WHAT YOU SHOULD DO
Give back, word for word, the lines in the listing below from the one holding "Find the yellow" down to the one holding "Find the long", both ends included.

PROVIDED RECORDS
--

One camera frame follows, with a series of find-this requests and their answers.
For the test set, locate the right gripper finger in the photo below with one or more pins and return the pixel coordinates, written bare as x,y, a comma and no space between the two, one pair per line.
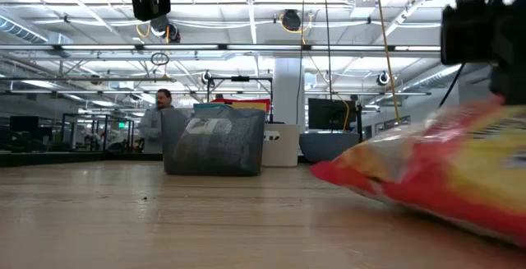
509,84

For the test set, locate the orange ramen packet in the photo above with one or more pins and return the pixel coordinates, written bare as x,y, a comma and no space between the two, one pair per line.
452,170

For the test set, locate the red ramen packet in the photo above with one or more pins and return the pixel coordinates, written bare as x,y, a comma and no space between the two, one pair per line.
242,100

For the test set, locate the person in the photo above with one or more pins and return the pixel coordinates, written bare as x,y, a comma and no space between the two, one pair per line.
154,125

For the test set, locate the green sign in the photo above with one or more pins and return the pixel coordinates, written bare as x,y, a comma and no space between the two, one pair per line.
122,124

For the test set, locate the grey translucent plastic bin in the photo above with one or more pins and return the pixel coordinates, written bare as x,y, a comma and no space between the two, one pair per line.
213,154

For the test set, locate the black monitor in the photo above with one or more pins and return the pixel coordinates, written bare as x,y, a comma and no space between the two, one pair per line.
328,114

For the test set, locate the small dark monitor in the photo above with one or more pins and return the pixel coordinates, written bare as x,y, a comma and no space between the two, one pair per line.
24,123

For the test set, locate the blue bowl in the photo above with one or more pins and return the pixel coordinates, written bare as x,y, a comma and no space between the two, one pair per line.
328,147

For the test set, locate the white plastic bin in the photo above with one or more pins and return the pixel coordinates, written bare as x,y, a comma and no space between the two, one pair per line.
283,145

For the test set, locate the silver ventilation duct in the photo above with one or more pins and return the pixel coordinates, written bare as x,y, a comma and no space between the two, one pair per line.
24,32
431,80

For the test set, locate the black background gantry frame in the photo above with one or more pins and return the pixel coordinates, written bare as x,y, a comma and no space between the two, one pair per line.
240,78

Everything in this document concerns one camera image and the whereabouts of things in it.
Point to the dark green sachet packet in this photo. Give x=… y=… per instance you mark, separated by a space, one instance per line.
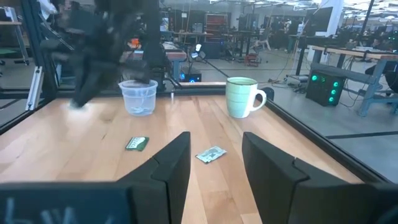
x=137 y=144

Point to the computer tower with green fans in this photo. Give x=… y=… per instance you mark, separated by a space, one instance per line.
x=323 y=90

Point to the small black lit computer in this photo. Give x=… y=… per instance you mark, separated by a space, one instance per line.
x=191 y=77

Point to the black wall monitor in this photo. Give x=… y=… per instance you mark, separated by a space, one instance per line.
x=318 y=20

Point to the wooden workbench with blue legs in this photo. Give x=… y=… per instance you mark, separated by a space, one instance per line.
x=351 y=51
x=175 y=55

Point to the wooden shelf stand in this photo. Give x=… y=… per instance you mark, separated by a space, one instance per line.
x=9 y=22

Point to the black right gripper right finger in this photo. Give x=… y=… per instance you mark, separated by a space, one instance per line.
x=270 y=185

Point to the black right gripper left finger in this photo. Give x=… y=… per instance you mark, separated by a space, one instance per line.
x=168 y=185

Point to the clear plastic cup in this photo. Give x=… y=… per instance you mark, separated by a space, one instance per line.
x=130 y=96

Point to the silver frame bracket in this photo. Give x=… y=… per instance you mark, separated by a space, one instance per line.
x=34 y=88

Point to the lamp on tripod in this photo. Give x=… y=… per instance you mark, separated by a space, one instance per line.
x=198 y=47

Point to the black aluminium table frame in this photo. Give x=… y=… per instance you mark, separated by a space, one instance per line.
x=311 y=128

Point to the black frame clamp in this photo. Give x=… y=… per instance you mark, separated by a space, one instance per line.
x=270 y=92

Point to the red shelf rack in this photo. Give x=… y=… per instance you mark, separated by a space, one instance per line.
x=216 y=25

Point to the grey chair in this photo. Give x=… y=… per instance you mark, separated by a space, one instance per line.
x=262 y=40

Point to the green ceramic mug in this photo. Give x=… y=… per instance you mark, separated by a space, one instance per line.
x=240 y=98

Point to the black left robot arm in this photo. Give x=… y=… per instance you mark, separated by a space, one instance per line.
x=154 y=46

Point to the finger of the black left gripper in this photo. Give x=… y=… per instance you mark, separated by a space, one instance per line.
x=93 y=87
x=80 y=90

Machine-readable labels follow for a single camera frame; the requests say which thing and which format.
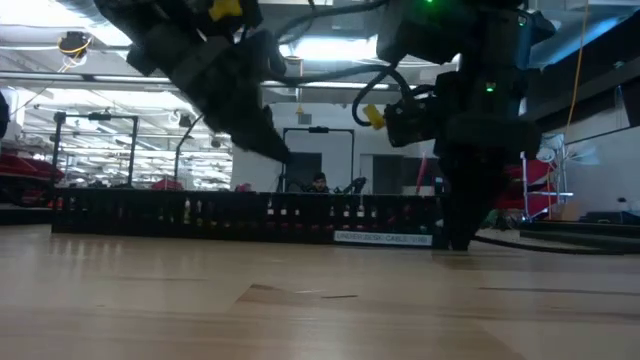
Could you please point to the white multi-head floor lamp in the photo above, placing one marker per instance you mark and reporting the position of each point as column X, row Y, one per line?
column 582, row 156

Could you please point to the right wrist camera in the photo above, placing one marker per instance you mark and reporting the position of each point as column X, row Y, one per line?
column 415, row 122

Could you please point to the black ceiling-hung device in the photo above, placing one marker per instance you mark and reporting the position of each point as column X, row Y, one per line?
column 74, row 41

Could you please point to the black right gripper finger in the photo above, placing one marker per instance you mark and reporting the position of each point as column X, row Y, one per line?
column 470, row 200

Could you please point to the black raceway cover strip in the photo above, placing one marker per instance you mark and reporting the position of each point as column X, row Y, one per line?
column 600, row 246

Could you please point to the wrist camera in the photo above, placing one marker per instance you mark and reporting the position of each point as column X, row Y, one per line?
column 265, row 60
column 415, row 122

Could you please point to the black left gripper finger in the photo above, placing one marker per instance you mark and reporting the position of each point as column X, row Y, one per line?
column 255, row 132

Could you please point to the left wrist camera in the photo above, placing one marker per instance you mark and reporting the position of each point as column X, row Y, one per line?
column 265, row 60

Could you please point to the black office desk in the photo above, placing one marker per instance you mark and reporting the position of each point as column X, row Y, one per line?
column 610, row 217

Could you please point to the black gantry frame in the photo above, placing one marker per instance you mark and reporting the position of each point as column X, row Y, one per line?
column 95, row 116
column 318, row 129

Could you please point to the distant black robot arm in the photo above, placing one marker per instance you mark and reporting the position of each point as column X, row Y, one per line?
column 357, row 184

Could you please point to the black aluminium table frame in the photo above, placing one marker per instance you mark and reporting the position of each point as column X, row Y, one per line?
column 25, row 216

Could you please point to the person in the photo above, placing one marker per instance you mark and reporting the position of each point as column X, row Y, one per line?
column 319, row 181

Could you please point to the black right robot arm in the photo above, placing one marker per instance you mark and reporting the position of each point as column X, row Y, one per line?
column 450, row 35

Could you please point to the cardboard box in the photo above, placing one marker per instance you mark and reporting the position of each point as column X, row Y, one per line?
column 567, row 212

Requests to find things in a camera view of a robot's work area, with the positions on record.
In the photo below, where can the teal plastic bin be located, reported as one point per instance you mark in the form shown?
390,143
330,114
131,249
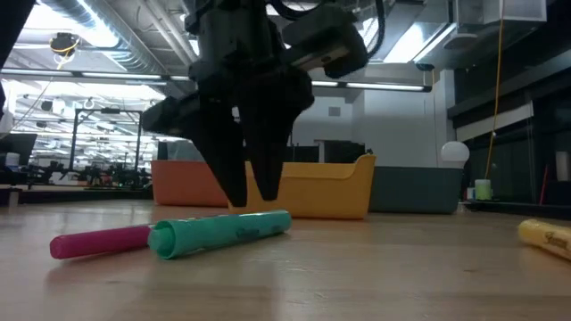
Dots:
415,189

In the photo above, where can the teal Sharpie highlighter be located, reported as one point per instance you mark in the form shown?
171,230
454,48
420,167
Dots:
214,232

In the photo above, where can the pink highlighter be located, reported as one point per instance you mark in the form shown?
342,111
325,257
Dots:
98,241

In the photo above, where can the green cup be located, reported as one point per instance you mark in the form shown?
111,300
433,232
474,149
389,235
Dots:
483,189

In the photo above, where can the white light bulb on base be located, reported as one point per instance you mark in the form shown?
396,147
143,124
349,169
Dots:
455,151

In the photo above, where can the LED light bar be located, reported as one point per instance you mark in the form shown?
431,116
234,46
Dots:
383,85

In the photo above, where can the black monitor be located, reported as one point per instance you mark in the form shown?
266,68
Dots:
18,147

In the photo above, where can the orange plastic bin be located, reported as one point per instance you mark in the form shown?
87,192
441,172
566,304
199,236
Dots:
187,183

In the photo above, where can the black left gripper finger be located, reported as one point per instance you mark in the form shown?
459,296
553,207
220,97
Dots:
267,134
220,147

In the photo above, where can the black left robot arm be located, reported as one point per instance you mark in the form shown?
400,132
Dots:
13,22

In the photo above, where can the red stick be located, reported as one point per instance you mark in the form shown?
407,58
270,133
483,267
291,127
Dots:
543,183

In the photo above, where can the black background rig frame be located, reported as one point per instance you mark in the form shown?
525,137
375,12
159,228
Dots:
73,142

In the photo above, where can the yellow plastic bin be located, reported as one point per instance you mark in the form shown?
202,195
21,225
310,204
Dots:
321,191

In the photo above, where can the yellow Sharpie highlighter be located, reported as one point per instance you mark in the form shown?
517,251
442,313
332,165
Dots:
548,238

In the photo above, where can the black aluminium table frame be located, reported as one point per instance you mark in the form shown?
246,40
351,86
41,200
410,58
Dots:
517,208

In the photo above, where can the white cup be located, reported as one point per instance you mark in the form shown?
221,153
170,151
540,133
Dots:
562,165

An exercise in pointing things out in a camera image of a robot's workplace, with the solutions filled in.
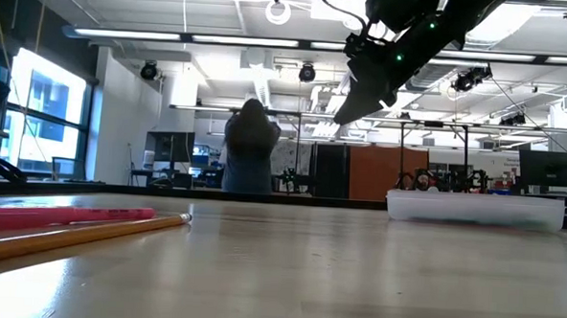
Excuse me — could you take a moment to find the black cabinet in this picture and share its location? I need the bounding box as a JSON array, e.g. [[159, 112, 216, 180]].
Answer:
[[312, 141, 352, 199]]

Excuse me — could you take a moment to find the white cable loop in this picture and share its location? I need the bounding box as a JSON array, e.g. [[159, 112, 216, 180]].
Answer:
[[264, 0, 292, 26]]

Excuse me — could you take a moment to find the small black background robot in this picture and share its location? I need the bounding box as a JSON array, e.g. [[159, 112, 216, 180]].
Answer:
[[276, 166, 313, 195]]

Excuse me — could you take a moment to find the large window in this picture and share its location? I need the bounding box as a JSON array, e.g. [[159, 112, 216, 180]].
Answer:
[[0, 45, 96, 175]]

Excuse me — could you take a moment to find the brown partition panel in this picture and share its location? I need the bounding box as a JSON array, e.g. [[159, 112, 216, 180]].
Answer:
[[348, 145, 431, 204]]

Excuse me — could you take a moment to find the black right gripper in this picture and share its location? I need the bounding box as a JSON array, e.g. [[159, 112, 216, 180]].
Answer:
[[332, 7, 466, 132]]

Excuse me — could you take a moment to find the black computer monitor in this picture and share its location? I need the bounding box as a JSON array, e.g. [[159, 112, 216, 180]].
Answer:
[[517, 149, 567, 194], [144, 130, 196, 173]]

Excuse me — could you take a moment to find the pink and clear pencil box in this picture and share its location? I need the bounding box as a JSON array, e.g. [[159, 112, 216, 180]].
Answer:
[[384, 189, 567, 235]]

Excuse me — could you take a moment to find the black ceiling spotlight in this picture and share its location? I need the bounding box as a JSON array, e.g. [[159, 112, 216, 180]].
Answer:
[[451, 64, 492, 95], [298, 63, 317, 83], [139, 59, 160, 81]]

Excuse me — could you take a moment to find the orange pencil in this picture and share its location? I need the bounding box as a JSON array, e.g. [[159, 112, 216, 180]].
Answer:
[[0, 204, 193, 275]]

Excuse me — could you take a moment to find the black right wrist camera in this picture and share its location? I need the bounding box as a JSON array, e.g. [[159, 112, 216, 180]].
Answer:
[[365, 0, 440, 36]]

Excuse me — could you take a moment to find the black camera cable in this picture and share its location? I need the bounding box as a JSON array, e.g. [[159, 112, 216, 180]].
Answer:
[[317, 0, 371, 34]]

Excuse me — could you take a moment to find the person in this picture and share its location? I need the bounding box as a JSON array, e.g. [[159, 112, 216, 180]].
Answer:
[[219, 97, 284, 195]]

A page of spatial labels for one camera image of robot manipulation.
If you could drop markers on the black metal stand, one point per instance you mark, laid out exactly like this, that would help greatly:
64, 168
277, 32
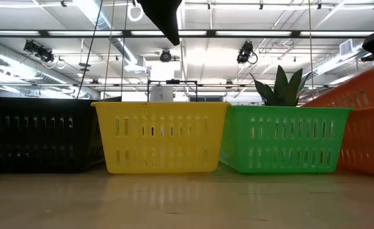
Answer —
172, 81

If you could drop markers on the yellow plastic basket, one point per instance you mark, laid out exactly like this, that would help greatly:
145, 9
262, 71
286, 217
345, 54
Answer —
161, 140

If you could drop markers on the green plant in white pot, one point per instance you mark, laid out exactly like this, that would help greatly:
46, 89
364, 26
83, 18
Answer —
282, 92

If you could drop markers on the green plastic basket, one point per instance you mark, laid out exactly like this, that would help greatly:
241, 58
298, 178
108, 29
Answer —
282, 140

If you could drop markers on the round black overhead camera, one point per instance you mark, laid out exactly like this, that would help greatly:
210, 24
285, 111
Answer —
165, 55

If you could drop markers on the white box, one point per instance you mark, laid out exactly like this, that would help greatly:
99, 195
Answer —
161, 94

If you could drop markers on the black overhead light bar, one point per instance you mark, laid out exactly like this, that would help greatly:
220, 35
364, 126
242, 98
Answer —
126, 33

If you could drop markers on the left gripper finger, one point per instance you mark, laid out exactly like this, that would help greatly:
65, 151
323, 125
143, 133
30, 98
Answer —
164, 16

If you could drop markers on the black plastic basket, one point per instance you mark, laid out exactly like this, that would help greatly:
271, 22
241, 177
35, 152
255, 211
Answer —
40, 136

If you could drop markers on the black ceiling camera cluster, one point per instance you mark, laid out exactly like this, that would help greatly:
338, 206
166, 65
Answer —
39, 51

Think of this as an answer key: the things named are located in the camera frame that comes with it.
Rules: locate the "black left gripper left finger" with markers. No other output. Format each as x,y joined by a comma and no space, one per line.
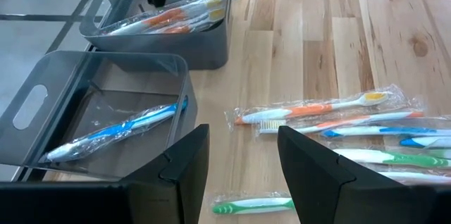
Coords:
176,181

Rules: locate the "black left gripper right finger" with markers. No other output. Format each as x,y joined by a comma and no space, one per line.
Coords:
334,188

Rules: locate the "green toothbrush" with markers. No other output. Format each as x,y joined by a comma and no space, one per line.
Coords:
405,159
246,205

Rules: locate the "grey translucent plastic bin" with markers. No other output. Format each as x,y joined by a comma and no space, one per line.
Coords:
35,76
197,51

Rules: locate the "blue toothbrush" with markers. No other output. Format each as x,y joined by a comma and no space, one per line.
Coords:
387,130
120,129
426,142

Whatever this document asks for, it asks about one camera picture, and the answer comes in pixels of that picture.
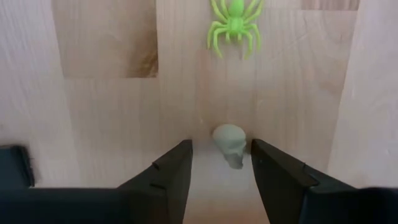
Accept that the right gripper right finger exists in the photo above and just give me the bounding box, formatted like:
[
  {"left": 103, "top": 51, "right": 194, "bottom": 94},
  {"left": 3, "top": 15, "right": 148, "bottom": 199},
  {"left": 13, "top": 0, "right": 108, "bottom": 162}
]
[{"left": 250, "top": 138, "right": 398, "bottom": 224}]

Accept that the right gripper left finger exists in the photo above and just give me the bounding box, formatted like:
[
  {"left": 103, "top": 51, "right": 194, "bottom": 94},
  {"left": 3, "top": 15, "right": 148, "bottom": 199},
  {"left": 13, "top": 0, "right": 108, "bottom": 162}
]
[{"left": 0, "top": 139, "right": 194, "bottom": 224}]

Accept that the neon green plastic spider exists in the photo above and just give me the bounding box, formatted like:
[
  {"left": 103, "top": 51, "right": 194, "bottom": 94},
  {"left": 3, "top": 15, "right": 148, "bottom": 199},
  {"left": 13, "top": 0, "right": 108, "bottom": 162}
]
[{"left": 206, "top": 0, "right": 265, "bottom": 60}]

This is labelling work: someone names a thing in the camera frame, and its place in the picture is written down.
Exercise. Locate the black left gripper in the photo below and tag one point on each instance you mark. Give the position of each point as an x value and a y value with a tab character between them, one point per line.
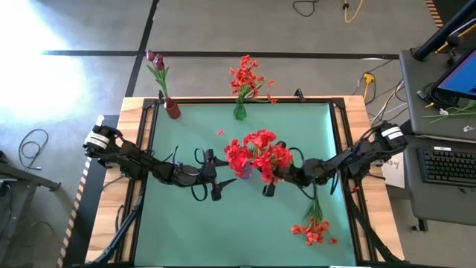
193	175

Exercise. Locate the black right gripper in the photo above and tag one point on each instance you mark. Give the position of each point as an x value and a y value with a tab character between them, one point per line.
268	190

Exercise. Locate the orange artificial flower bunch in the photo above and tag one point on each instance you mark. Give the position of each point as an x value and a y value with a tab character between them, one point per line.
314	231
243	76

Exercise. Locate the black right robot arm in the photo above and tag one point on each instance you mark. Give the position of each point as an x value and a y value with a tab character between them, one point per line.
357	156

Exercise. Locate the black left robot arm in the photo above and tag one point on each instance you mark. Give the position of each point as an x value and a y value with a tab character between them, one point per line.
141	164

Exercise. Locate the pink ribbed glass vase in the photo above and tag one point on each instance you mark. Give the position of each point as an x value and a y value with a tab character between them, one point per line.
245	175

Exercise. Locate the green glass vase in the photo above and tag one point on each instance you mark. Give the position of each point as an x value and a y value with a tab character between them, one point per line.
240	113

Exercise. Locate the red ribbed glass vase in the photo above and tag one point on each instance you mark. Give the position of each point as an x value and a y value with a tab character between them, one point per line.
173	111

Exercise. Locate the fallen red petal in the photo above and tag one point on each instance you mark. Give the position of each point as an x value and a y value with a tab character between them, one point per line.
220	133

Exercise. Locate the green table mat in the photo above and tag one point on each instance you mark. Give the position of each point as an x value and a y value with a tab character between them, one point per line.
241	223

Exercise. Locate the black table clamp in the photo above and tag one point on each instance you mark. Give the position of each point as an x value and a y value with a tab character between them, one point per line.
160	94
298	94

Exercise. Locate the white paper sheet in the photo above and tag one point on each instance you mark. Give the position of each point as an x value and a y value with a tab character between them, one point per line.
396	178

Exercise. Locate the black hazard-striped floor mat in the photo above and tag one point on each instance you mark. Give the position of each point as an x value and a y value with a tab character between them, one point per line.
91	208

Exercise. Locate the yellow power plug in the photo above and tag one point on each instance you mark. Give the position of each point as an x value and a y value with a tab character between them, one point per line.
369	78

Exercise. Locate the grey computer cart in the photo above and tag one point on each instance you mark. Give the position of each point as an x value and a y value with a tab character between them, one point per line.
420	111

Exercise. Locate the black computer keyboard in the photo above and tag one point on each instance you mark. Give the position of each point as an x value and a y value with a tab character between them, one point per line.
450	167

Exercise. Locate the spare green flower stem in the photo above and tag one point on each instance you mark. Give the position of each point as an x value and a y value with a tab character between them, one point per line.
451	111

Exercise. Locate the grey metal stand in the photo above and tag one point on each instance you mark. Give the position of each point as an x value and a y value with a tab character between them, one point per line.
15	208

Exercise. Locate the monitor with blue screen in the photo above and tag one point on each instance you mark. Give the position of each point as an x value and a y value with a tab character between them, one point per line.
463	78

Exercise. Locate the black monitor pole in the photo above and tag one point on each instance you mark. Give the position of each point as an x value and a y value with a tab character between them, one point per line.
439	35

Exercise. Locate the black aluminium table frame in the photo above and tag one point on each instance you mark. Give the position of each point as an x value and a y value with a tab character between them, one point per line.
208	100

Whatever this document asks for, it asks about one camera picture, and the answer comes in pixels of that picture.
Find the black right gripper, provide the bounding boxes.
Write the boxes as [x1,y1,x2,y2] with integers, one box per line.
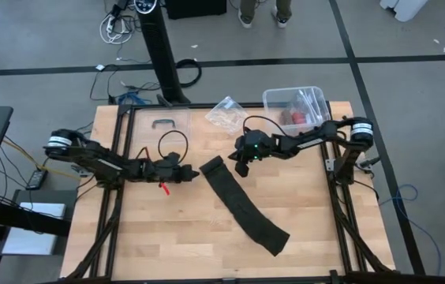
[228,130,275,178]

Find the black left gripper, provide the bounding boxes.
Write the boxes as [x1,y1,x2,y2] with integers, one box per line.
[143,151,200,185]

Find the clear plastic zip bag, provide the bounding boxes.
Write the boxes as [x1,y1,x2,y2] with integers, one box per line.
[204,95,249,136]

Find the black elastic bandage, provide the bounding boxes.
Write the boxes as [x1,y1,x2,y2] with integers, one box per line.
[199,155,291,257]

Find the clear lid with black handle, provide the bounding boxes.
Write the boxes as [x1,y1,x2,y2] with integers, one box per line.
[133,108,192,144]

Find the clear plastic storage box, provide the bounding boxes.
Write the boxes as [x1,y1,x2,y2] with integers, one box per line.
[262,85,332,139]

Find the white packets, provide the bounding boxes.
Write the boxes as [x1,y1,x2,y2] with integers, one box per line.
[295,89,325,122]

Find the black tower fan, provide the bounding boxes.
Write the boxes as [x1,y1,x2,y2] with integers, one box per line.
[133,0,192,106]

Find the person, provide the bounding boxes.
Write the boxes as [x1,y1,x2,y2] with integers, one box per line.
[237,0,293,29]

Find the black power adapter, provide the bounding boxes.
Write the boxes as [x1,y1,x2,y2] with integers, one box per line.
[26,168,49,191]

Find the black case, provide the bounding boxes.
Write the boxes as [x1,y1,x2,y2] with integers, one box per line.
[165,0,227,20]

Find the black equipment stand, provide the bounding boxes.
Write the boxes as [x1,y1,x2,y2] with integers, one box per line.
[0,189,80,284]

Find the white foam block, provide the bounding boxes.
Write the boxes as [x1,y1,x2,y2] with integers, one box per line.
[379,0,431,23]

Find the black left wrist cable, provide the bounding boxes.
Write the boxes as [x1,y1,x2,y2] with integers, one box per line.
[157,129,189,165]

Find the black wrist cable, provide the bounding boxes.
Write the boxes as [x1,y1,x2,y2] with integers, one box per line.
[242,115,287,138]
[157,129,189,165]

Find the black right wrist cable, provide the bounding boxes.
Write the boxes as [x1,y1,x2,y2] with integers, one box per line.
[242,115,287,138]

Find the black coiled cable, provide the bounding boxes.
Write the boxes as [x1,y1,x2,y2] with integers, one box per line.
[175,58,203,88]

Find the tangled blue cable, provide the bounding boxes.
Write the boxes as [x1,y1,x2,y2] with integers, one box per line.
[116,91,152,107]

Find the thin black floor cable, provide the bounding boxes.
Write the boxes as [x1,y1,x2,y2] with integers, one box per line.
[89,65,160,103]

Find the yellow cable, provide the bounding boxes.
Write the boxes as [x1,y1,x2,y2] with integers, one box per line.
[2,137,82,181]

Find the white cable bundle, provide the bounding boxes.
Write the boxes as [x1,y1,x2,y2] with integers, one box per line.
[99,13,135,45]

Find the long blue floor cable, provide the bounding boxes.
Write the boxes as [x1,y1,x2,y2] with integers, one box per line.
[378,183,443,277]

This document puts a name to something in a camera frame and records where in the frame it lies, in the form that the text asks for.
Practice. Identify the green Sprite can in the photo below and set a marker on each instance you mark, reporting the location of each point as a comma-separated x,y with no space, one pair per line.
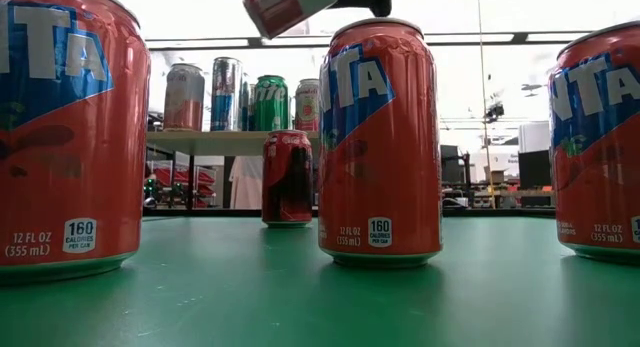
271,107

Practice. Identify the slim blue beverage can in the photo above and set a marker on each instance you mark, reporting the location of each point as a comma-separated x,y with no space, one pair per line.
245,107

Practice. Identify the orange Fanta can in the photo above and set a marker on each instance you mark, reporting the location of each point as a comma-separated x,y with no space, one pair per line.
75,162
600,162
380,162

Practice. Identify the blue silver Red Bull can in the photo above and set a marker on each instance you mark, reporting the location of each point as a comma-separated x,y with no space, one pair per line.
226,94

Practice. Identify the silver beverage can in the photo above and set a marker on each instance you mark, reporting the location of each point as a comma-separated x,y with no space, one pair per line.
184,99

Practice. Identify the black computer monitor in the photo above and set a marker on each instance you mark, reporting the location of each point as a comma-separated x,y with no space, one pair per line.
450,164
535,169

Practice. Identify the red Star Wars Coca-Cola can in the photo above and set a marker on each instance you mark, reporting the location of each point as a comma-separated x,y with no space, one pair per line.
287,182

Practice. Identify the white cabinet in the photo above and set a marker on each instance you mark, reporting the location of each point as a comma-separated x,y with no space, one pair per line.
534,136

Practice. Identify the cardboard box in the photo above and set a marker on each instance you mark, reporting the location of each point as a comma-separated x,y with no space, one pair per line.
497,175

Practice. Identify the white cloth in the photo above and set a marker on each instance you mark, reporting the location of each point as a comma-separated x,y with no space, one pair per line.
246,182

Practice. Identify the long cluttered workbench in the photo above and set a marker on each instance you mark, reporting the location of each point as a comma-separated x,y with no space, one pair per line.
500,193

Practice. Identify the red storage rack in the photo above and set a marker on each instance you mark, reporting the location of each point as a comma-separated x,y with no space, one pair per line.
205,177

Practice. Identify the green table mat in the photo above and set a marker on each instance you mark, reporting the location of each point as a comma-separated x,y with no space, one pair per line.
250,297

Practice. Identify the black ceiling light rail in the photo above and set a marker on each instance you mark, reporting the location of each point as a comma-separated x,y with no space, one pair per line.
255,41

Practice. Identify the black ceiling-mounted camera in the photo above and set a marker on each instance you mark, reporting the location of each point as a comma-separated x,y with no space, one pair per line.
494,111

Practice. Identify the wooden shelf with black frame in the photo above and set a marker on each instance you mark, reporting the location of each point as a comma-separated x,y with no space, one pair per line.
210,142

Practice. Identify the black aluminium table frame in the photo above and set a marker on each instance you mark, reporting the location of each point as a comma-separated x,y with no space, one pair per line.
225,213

--

THE COMPLETED TASK
Find the yellow cable, provide the bounding boxes.
Write the boxes as [x1,y1,x2,y2] with integers, one box per line.
[2,137,82,181]

Find the white cable bundle, provide the bounding boxes.
Write the boxes as [x1,y1,x2,y2] with integers, one box per line.
[99,13,135,45]

Find the long blue floor cable, provide the bounding boxes.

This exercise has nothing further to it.